I didn't think they had another one in them. After the last price slash Zain did. [The name/brand change seems to have been a lot less problematic than I anticipated]. Can't remember what that last offer was, 4 bob or something to preferred guys?, but I honestly thought that was the last throw of the dice. If that didn't work then nothing would. Safaricom's rejoinder, as it always is, came swiftly and all of a sudden I was being offered the option of calling for 10 bob a minute during the day. Talk of stealing thunder. It made me wonder though, how the marketing/finance types think. Is one swallowing the painful pill of reduced/lost revenues, or has some guy done some statistical abracadabra and declared that in the end the company will actually make more money from increased volumes. Or were they just making insanely large amounts of profits before. I also wondered how the IT guys were faring. Marketing guys have a notorious reputation of selling stuff that isn't even made yet, or isn't ready at best. I remember some time back seeing an email from some senior guy in the company complaining how some customers, him included, had had considerable inconvenience using some new service we were testing. I remember staring at the email and asking, in amazement, "when did we go live?". But before I could say "Who the hell...", my boss was at my desk asking what was wrong and saying how we need to fix it ASAP. The email did have something about taking of disciplinary measures where necessary to reinforce the importance of the service working. "Let them try", I muttered to myself.

So when I heard about the Vuka tariff, I acknowledged that indeed I am clueless about the guys in the red [more like purple/yellow/some other colour] corner operate.
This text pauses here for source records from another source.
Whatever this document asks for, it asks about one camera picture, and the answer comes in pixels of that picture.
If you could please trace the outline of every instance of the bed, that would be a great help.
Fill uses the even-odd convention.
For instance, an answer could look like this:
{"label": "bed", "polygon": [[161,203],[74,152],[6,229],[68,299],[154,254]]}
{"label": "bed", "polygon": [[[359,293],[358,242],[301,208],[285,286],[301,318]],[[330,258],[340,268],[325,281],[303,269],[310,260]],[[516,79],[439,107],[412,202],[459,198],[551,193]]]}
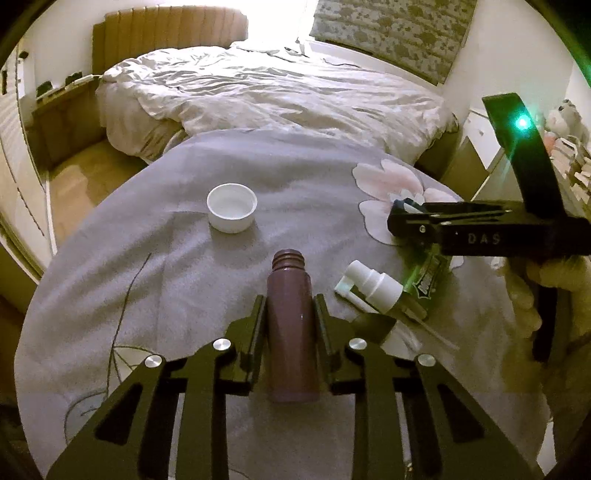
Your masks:
{"label": "bed", "polygon": [[[346,319],[356,313],[332,289],[352,260],[400,278],[409,252],[369,236],[359,204],[371,197],[352,173],[360,161],[379,167],[384,158],[453,195],[376,147],[313,132],[227,129],[191,137],[101,203],[42,279],[15,358],[22,422],[42,473],[134,365],[151,353],[191,355],[249,312],[266,291],[275,251],[299,249],[314,292]],[[258,196],[255,225],[237,235],[207,222],[207,193],[227,182]],[[486,259],[465,259],[442,283],[428,321],[460,350],[409,324],[420,352],[474,393],[535,465],[547,410],[531,365],[514,354],[504,279]],[[354,399],[276,406],[264,384],[249,398],[228,398],[232,480],[350,478]]]}
{"label": "bed", "polygon": [[111,144],[150,163],[214,129],[306,129],[414,164],[457,131],[443,98],[427,88],[310,57],[299,45],[254,44],[247,34],[246,18],[224,8],[107,15],[94,30],[93,62],[103,75],[97,96]]}

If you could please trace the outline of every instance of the green light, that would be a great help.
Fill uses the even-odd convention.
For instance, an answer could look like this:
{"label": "green light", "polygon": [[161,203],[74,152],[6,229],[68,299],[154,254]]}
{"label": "green light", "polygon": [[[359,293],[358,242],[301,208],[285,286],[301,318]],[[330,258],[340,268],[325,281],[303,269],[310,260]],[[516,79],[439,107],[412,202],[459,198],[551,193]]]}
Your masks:
{"label": "green light", "polygon": [[531,118],[528,115],[521,115],[515,122],[515,125],[519,130],[528,130],[532,125]]}

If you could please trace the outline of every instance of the patterned curtain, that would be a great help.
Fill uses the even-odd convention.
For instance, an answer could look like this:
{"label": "patterned curtain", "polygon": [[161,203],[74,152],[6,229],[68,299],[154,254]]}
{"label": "patterned curtain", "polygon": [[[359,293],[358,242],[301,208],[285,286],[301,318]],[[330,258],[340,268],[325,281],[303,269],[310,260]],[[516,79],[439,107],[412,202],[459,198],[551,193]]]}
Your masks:
{"label": "patterned curtain", "polygon": [[477,0],[320,0],[316,40],[371,54],[435,85],[462,48]]}

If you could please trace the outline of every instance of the bed headboard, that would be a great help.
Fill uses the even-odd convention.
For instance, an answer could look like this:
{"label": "bed headboard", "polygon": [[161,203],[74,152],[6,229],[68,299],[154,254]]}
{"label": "bed headboard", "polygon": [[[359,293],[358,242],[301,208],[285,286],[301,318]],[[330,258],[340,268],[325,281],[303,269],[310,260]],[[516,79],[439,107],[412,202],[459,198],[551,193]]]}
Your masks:
{"label": "bed headboard", "polygon": [[248,19],[224,7],[141,7],[105,15],[92,38],[92,73],[159,48],[229,47],[246,40]]}

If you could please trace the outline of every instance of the brown bottle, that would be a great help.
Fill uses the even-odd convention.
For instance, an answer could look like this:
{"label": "brown bottle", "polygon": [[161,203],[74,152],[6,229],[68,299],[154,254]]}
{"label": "brown bottle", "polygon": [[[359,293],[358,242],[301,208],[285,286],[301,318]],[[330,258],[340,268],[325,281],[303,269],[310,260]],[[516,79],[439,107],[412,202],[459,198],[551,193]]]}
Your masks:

Quite unbelievable actually. Call another network at the same cost as your own. At a reasonable price. Who would have envisioned such a day. I expected the typical rapid response from Safaricom. Haven't read the paper today so I don't know if there was some major press conference announcing YAT [Yet Another Tariff]. And what about Orange. They've just come into the market and have to adjust to changed conditions already. I think value added/non call based services will become increasingly important. I've been mulling over home internet access for instance. Don't really want anything that will involve some guy coming to the house to connect some equipment or other. Although, since my use may morph to more than just google, yahoo and blogger in the coming months, I'm not ready to discount that option yet. Apparently Zain's 3G [what exactly is broadband] offer is 3K a month for unlimited access [data downloaded]. Safaricom's equivalent is 4K for a maximum of 2GB worth of downloads. Is that a lot? Not sure. Both need a postpaid contract. Another reason to ponder. Not sure about Orange. Should check them out also.

I'll give it a little wait, before I switch.


Anonymous Anonymous said...

Zain does not have 3g yet. What they have is Edge. 3G is a fast & furious kind of a connection. check for a review of the 3G by Safcom

Thursday, October 02, 2008 3:31:00 PM  
Blogger misscaffeineaddict said...

i haven't been home for a year. i'm studying in SA. all i know is that the rates down here are more retarded than the ones at home. airtime finishes before the person on the other side of the line tells you you dialled the wrong number...!
i've been told about orange? is it really all that? i'm planning on getting a line when i come home...

Tuesday, October 21, 2008 4:53:00 PM  
Blogger Samborera said...

greamhouze - Not sure how I got it into my head that Zain's offer was 3G. Thought they had 3G in some parts. Parkside towers at least.

misscaffeineaddict - The way things are going, we'll be making calls at ridiculous rates [cheaper than Orange's promo of 1 bob a min?] by the time you come back. 2 years? 3years?